# REQUIREMENT:
Only a number is wanted here: the number of lines of the data that include "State".
━━━━
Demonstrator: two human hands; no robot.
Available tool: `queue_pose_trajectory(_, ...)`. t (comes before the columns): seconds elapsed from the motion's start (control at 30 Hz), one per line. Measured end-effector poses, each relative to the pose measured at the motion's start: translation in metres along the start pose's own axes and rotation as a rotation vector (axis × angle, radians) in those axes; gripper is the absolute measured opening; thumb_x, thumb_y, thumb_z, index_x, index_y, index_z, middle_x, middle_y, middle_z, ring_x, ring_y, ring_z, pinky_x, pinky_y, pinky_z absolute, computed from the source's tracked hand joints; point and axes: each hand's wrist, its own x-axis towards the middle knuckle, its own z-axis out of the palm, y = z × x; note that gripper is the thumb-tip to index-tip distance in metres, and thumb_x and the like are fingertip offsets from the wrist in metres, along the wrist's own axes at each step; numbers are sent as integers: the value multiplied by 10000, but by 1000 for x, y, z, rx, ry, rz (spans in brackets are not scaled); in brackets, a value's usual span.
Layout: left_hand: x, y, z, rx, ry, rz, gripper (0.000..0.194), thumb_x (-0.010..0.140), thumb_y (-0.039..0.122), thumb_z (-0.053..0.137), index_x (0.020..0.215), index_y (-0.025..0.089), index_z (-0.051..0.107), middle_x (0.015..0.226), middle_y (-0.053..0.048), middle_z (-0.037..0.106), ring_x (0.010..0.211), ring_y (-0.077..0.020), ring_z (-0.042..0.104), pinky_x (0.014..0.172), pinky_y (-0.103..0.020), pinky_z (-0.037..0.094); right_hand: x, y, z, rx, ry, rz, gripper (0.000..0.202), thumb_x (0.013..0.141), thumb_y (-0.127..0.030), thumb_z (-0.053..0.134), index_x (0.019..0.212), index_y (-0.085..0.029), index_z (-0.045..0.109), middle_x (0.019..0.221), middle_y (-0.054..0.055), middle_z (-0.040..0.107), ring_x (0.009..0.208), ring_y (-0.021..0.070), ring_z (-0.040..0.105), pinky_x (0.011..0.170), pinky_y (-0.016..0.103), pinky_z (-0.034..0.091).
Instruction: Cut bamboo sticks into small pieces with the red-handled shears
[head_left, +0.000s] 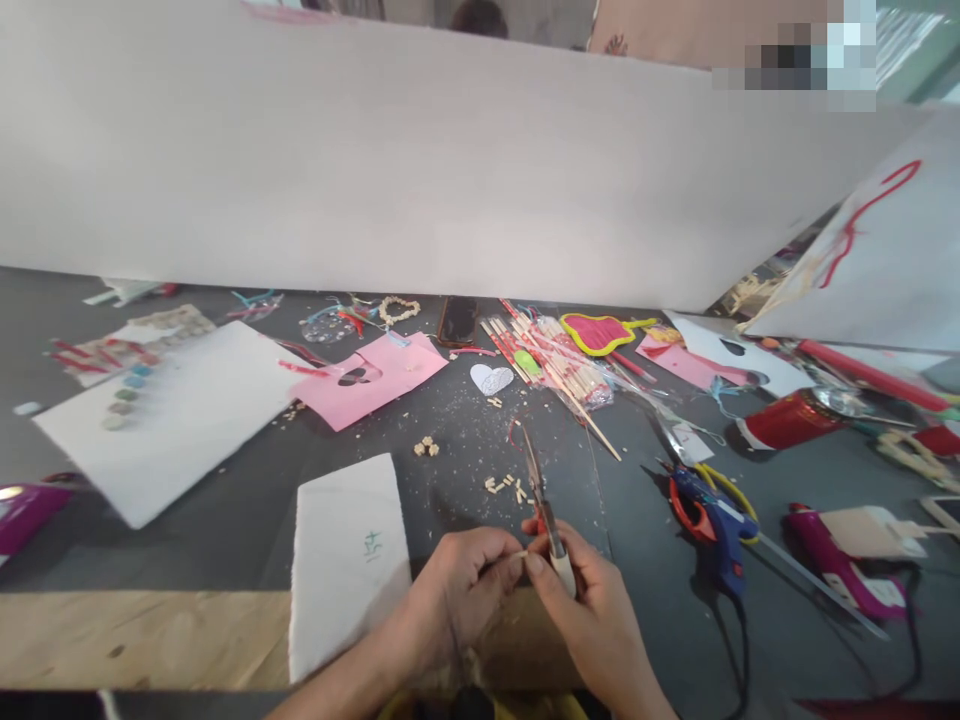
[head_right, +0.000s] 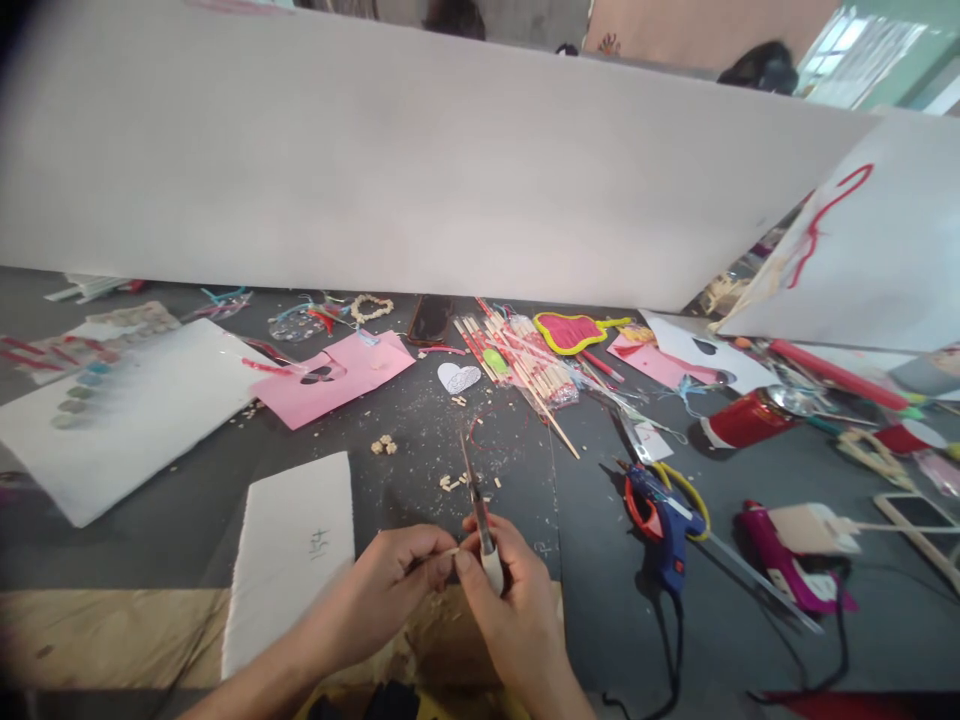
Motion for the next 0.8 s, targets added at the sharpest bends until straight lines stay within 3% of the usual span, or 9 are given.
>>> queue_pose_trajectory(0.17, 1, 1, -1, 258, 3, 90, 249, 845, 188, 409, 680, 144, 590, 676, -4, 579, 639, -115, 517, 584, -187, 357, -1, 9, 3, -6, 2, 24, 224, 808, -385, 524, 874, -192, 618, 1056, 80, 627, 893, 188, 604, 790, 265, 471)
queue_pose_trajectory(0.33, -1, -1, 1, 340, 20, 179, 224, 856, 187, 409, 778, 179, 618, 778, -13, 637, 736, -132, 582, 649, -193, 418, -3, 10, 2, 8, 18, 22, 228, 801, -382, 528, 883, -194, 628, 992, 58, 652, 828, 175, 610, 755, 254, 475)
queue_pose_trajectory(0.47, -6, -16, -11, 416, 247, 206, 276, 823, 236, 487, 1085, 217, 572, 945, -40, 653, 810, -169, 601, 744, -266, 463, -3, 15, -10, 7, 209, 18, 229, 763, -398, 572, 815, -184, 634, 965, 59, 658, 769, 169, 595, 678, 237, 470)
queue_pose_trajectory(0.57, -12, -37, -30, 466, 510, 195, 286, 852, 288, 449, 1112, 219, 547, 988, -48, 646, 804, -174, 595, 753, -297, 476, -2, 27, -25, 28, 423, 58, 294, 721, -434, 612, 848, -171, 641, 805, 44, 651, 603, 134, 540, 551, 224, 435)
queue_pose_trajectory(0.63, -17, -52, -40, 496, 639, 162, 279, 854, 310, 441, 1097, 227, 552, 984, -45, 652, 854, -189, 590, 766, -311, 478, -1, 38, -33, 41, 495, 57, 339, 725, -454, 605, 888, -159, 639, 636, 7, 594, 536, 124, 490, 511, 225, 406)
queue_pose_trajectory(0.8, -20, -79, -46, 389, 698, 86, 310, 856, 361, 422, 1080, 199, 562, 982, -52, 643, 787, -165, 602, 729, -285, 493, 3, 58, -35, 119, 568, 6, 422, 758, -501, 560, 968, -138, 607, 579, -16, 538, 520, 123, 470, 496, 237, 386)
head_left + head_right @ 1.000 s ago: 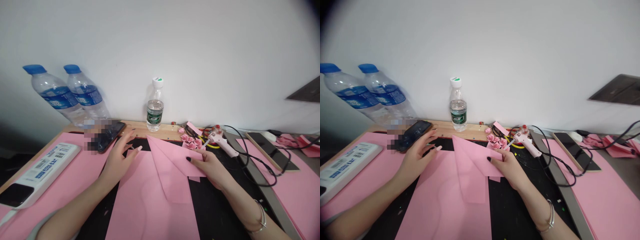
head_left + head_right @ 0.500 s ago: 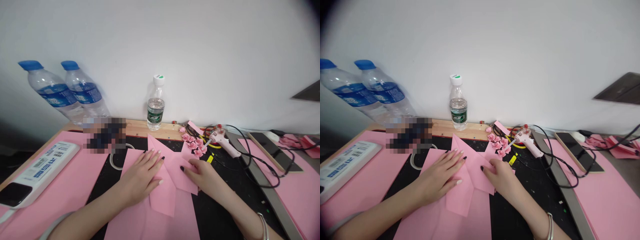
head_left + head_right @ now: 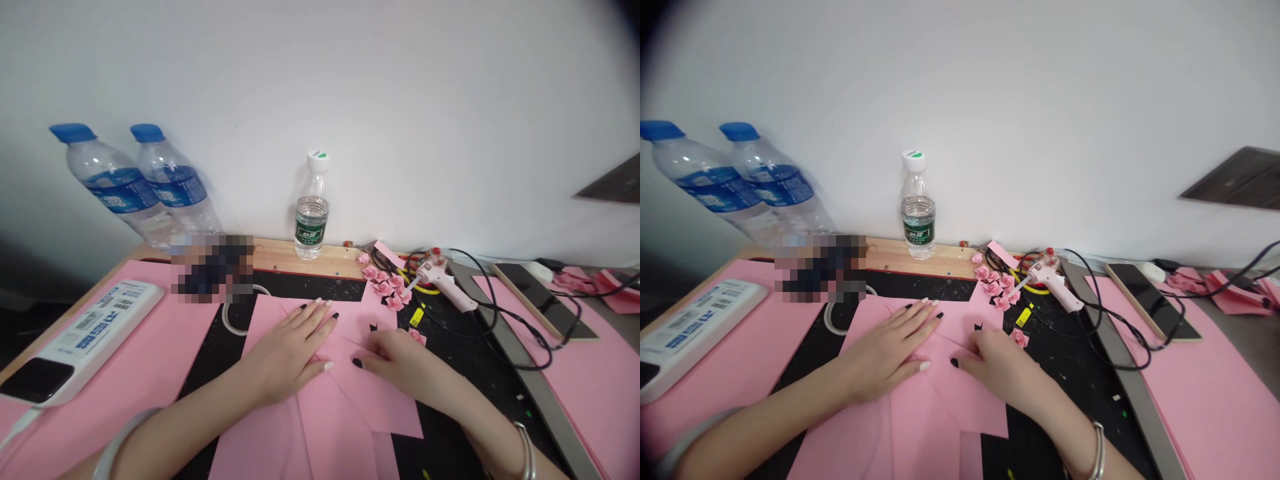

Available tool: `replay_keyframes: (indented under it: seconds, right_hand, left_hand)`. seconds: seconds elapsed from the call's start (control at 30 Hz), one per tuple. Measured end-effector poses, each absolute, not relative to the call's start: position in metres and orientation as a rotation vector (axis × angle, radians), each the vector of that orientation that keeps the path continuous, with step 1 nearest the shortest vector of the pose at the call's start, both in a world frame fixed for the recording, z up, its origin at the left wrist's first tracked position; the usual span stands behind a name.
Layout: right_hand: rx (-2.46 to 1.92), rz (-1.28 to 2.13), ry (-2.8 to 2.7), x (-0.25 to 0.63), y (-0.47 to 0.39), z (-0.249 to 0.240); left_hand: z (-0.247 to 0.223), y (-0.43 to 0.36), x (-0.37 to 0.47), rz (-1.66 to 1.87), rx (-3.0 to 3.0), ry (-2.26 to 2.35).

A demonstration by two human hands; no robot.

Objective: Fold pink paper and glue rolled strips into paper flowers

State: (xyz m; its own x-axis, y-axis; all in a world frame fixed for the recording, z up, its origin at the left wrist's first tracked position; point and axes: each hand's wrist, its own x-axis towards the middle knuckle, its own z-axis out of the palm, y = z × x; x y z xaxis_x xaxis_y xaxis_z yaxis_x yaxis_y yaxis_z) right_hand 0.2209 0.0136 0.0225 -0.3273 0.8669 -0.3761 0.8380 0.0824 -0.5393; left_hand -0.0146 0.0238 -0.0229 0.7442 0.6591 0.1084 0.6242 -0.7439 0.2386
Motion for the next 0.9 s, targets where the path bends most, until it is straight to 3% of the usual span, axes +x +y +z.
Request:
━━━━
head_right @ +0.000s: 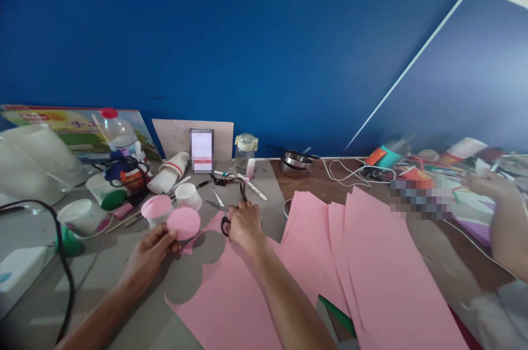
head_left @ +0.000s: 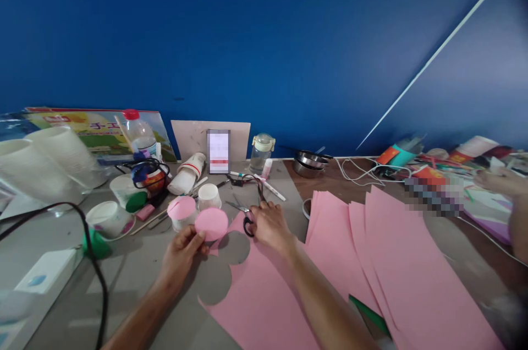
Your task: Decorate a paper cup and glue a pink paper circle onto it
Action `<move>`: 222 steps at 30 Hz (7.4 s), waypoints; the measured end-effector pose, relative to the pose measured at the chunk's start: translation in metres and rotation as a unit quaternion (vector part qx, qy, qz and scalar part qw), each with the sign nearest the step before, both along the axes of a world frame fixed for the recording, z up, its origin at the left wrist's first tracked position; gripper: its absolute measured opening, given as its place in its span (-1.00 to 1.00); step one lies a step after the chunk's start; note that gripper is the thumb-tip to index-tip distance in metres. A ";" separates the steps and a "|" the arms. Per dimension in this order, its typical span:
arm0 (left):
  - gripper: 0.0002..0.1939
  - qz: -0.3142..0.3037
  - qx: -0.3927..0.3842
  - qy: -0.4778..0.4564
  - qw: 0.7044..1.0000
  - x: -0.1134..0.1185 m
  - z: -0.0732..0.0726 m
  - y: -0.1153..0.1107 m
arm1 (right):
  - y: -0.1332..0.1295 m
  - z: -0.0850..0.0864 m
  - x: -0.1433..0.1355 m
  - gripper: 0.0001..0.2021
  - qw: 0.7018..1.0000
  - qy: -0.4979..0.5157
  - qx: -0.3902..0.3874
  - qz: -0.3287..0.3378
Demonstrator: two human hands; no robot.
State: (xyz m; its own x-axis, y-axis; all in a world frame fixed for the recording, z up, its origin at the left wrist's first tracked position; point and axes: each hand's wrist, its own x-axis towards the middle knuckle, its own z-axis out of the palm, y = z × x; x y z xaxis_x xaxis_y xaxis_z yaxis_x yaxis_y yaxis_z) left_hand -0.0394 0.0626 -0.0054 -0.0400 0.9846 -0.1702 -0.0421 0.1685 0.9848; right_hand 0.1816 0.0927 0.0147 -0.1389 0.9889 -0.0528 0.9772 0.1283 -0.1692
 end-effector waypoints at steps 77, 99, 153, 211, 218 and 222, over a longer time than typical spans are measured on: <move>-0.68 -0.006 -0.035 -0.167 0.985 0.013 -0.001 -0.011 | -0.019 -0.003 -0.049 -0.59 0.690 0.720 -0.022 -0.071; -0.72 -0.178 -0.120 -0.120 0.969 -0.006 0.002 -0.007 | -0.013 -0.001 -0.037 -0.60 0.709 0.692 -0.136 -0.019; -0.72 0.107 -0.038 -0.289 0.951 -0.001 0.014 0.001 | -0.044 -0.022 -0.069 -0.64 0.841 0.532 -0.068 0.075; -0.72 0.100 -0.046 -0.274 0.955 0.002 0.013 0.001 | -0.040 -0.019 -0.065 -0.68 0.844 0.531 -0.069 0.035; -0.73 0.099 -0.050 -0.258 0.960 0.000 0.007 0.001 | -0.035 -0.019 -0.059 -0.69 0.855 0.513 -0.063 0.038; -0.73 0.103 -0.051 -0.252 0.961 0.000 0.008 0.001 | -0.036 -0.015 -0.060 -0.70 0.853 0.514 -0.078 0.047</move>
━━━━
# YOUR SOLUTION:
2